When student protests, military mutinies and an economic downturn caused by the oil embargo erupted in 1973 into a popular uprising against the government, calls went out for Prime Minister Aklilu to be dismissed. On 23 February, then the next day, the Emperor made a number of concessions to the various groups of protesters. Aklilu resigned on 27 February 1974 together with the members of his cabinet.

Meanwhile, Aklilu had grown frustrated and weary of holding a position with much responsibility but no authority. John Spencer offers one example, only a few months prior to this crisis, of Aklilu's loss of power:
 In foreign affairs where, for decades, his views were uncontested, he was now confronted by Minister of Foreign Affairs Minassie Haile, who did not share his views on foreign policy. For Minassie, it was sufficient to go to His Majesty to obtain a compliant authorization of an opposite line of action. A case in point ... was whether or not the Emperor should make an urgent visit to Riyadh to consult with King Faisal. Ill-advisedly, Aklilou accepted a show-down in front of His Majesty. Aklilou lost. Without a constituency, with only a vacillating monarch to turn to, Aklilou expressed to me his concern for the future.

By the time of the popular uprising, Aklilu Habte-Wold had resolved to resign, a decision opposed by Lt. General Abiye Abebe and Leul Ras Asrate Kassa. Both criticized him for abandoning the government without first having safeguarded authority, law and order in this situation. Nevertheless, Aklilu persisted in his decision, although he recommended Lt. General Abiye be his successor; however when he resigned it was Endelkachew Makonnen who became the new prime minister. Aklilu's resignation, instead of placating the protesters, this resignation only emboldened them to make further demands. He was held as a political prisoner from 26 April 1974. While in detention, he was summoned before the Derg's Commission of Inquiry, to which he submitted a written report on 17 September 1974 recounting his record in government.

The Crown Council had pushed the Emperor to appoint a nobleman to the position, and initially Lt. General Abiye Abebe was favored to be named the new prime minister. However and when General Abiye's request that he be made responsible to the elected parliament rather than the Emperor was presented, the Council balked and the General asked to be dropped from consideration. Lij Endelkachew Makonnen, son of the late former prime minister, was appointed. The new Premier attempted to address the many demands being put forward by the proponents of reform, and Ethiopia seemed to be on the verge of transforming itself into a democracy and a modern constitutional monarchy. However, a committee of low ranking officers called the Derg, who had been empowered to investigate corruption in the military, arrested Tsehafi Taezaz Aklilu and most of the men who had served in his cabinet, as well as the new prime minister and his cabinet. The Derg deposed Emperor Haile Selassie on 12 September 1974 and assumed power as the Marxist military junta that would rule the country for almost two decades.

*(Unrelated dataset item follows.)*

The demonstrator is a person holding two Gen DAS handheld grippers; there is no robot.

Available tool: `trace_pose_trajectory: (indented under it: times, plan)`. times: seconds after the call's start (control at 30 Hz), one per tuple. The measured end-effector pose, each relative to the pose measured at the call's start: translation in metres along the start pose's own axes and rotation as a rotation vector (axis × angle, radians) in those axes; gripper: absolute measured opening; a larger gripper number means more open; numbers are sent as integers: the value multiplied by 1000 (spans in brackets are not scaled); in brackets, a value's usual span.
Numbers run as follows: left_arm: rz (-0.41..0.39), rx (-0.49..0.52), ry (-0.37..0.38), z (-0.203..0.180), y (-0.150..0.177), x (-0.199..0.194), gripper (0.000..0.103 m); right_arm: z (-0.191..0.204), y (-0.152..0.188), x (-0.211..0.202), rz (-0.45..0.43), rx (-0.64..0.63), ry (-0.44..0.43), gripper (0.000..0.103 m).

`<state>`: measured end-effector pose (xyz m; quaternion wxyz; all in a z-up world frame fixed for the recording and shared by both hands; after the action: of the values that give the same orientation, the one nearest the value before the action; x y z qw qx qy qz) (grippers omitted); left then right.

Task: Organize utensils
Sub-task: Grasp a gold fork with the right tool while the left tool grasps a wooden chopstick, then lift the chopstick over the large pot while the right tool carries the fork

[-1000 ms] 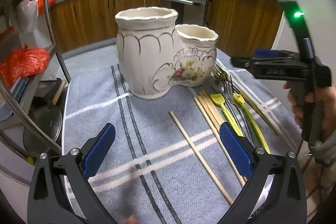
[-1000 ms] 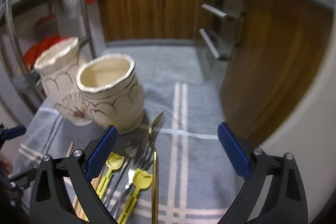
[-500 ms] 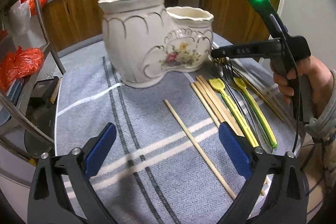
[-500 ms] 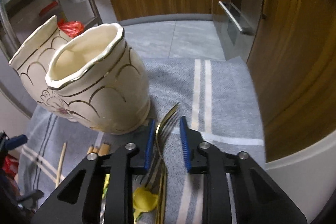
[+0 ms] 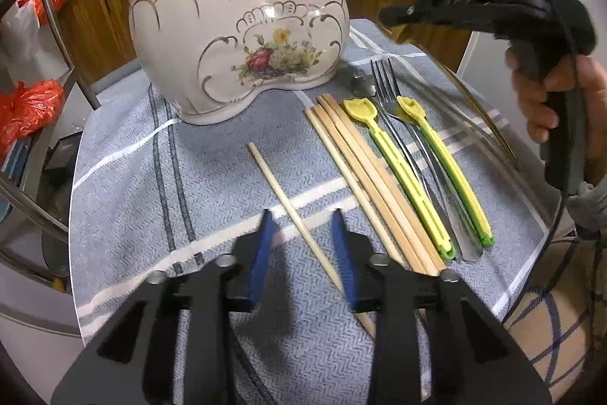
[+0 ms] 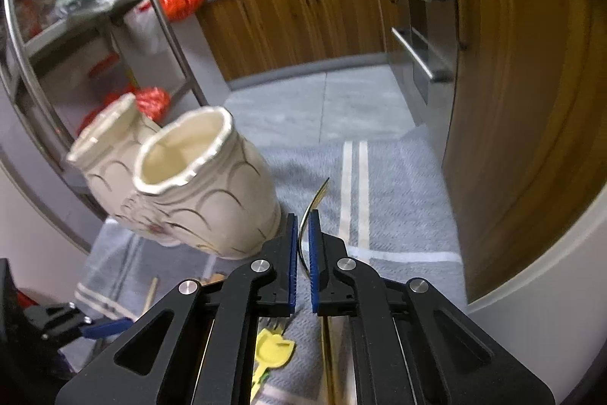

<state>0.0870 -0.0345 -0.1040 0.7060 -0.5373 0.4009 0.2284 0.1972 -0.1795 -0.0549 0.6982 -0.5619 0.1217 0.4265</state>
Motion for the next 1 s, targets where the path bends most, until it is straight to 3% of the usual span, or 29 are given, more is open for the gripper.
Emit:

On the evening of 24 November, Tsehafi Taezaz Aklilu Habte-Wold and his brother Akalework Habte-Wold were removed from Akaki Central Prison and executed without trial alongside 59 other civil and military officials of Haile Selassie's government, seven line officers, and a private. This act led to protests around the world, not only from Europe and the United States, but also from a number of African countries who expressed their concern for the well-being of the deposed Emperor.